First United Methodist Church, 341 South Kalmia, Escondido, CA 92025

Family: Holding It Together In a Sea of Change

As a part of our celebration today of Christian Family and Mothers Day this is a report on a mother’s life as described by the words she says to her child.

“Did you brush your teeth?” “What are you doing out of bed?” “Go back to bed.” “You can’t watch in the afternoon.” “What do you mean there’s nothing to do? Go outside, read a book, turn it down.” “Get off the phone.” “Tell your friend you’ll call her back.” “Right now!” “Hello, no, she’s not home.” “She’s still not home.” “She’ll call you when she gets home.” “Take a jacket.” “Take a sweater.” “Take one anyway.” “Someone left his shoes in front of the TV.” “Get the toys out of the hall.” “Get the toys off the stairs.” “Do you realize you could kill someone?” “Hurry up, hurry up, everyone’s waiting.” “I’ll count to ten and then we’re going without you.” “Did you go to the bathroom?” “If you don’t go you’re not going!” “I mean it!” “Why didn’t you go before you left?” “What’s going on back there?” “Stop it!” “I said stop it!!” “I don’t want to hear about it.” “Stop it or I’m taking you home right now!” “That’s it, we’re going home!” “Give me a kiss.” “I need a hug.” [1]

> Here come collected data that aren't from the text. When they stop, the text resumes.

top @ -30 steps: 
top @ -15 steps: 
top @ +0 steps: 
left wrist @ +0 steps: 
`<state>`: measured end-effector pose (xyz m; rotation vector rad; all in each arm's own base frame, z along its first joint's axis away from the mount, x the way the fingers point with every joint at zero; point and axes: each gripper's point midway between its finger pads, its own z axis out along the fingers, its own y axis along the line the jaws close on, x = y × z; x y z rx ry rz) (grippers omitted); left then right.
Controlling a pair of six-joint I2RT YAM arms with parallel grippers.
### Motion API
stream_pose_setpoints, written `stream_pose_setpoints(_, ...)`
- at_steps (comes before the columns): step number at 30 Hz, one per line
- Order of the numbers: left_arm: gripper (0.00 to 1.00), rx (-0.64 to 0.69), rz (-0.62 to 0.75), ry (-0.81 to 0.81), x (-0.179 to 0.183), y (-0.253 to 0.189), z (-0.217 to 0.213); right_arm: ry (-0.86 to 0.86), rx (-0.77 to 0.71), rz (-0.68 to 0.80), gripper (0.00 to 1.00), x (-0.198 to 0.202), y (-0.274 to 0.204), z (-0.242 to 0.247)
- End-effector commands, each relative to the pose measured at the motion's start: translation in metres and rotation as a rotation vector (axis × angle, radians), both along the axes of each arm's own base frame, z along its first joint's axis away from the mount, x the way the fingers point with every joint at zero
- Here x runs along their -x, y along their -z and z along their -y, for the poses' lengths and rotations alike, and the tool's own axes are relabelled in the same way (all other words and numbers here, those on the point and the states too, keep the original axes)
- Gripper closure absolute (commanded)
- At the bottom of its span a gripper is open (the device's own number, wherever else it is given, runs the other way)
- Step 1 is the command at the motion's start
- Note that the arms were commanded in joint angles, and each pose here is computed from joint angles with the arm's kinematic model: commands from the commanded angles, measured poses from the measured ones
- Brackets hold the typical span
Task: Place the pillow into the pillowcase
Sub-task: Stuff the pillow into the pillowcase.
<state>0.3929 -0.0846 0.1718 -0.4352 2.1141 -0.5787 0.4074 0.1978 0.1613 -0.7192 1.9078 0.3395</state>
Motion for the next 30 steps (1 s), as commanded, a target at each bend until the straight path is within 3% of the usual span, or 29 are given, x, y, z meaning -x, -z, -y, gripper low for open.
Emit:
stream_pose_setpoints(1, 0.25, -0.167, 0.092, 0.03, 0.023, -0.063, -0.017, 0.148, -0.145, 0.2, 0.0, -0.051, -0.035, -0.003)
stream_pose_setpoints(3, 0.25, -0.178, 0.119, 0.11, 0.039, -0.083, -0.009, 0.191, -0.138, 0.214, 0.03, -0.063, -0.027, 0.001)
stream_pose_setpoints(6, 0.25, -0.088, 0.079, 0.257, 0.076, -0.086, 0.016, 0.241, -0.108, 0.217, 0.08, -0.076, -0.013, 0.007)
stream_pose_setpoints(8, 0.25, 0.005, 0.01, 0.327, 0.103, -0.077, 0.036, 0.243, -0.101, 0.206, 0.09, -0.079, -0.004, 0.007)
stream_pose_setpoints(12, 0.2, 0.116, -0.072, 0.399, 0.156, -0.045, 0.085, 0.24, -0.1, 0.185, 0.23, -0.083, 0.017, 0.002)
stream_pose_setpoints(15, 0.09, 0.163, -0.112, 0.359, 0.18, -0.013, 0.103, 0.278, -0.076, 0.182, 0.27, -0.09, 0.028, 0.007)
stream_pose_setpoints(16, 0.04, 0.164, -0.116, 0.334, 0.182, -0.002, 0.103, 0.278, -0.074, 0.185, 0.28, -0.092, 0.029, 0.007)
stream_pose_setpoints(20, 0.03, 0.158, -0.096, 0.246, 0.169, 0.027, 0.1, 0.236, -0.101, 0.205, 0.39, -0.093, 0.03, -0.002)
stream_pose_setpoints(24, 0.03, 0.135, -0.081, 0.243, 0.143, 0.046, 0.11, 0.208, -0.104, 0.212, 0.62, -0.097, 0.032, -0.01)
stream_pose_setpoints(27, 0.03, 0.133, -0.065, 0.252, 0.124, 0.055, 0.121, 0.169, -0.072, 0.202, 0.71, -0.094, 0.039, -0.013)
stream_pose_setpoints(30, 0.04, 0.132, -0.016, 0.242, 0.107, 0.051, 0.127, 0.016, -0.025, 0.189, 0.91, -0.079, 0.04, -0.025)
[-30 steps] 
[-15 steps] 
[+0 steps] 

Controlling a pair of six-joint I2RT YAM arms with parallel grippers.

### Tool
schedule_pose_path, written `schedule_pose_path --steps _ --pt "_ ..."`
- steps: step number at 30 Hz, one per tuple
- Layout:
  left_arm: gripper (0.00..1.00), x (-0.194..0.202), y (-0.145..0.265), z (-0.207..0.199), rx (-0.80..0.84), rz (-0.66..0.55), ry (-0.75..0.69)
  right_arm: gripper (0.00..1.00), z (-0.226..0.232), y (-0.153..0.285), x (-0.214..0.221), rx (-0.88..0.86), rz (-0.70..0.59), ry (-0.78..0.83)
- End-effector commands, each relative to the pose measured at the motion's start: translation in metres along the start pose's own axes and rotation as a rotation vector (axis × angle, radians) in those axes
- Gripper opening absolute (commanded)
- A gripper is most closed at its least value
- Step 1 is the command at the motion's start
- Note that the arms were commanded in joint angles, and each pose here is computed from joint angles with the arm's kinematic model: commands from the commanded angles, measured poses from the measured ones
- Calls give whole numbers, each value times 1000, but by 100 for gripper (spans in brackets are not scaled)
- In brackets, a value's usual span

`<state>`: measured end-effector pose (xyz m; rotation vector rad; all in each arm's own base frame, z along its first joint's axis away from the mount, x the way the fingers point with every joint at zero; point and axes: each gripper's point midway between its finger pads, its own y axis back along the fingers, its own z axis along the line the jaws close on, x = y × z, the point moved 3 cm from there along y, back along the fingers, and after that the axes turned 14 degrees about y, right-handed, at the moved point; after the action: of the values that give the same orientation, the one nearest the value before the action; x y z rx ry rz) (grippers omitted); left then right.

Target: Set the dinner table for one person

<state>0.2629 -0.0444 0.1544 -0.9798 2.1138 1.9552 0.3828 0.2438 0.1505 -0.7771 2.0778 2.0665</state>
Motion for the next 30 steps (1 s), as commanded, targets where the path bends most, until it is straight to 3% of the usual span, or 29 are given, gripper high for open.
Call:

Irma Bombeck among other words of advice for parents said, “Don’t turn your back on your two-year-old.”

After several decades of being within a family of my own and the one I grew up in, I have two observations. One is that every family is different from every other, and what is useful and workable in one family may not help another at all. The second conclusion is that our relationships change all the time. Just when we think we have something settled some newness comes along and we must change.

Every relationship must chart it’s course through vast and subtle changes that occur over time and most of us find it very difficult to accept change. Most of the time I think most people respond to change by saying, “I like it the old way.”

A number of years ago in another community I was visiting a church of another denomination on my vacation. I arrived a little early because I needed to find where to park and how to get into the church; there was a different order of service and I wanted to understand it before worship began. I sat down in a seat about two thirds of the way back (in good Methodist tradition) and was reading the bulletin when suddenly I felt a shadow hovering over me. I looked up and there was a rather elderly woman who did not say, “we’re glad you’re here, is this your first time to worship with us?” Her words were, “You’re sitting in my seat.” That church may not be accustomed to much change and they probably find it difficult to accept new people into their fellowship.

A reporter went out to interview a farmer about the many revolutions and evolutions in farm practice over the years. As he finished and taken notes he said, “I imagine you’ve seen a lot of changes in your life, haven’t you?” The farmer said, “Yes, and I’ve been against every dang one of them, too.”

Yet relationships change. They change because individuals change; we’re different people at fifty than we were at fifteen. You may say, “Thank God!”

The circumstances of life change. It was one thing for me to grow up in a town of thirty-five hundred people. It was another for our kids to grow up in a suburb of metropolitan Los Angeles. It’s one thing to grow up before internet. It’s another thing to grow up with all of the world at your fingertips, both good and bad.

Relationships change because they keep multiplying. Before we had four children when I saw a family with several children it seemed somewhat inappropriate. Now, four is just the normal number. But, the problem is you don’t just have four children, you have spouses and significant others and their’ friends and grandchildren and the relationships multiply.

One attitude, which helps in a sea of change, is the attitude of commitment. Lewis Smedes once wrote that, “commitment gives relationships a longer lease on life.”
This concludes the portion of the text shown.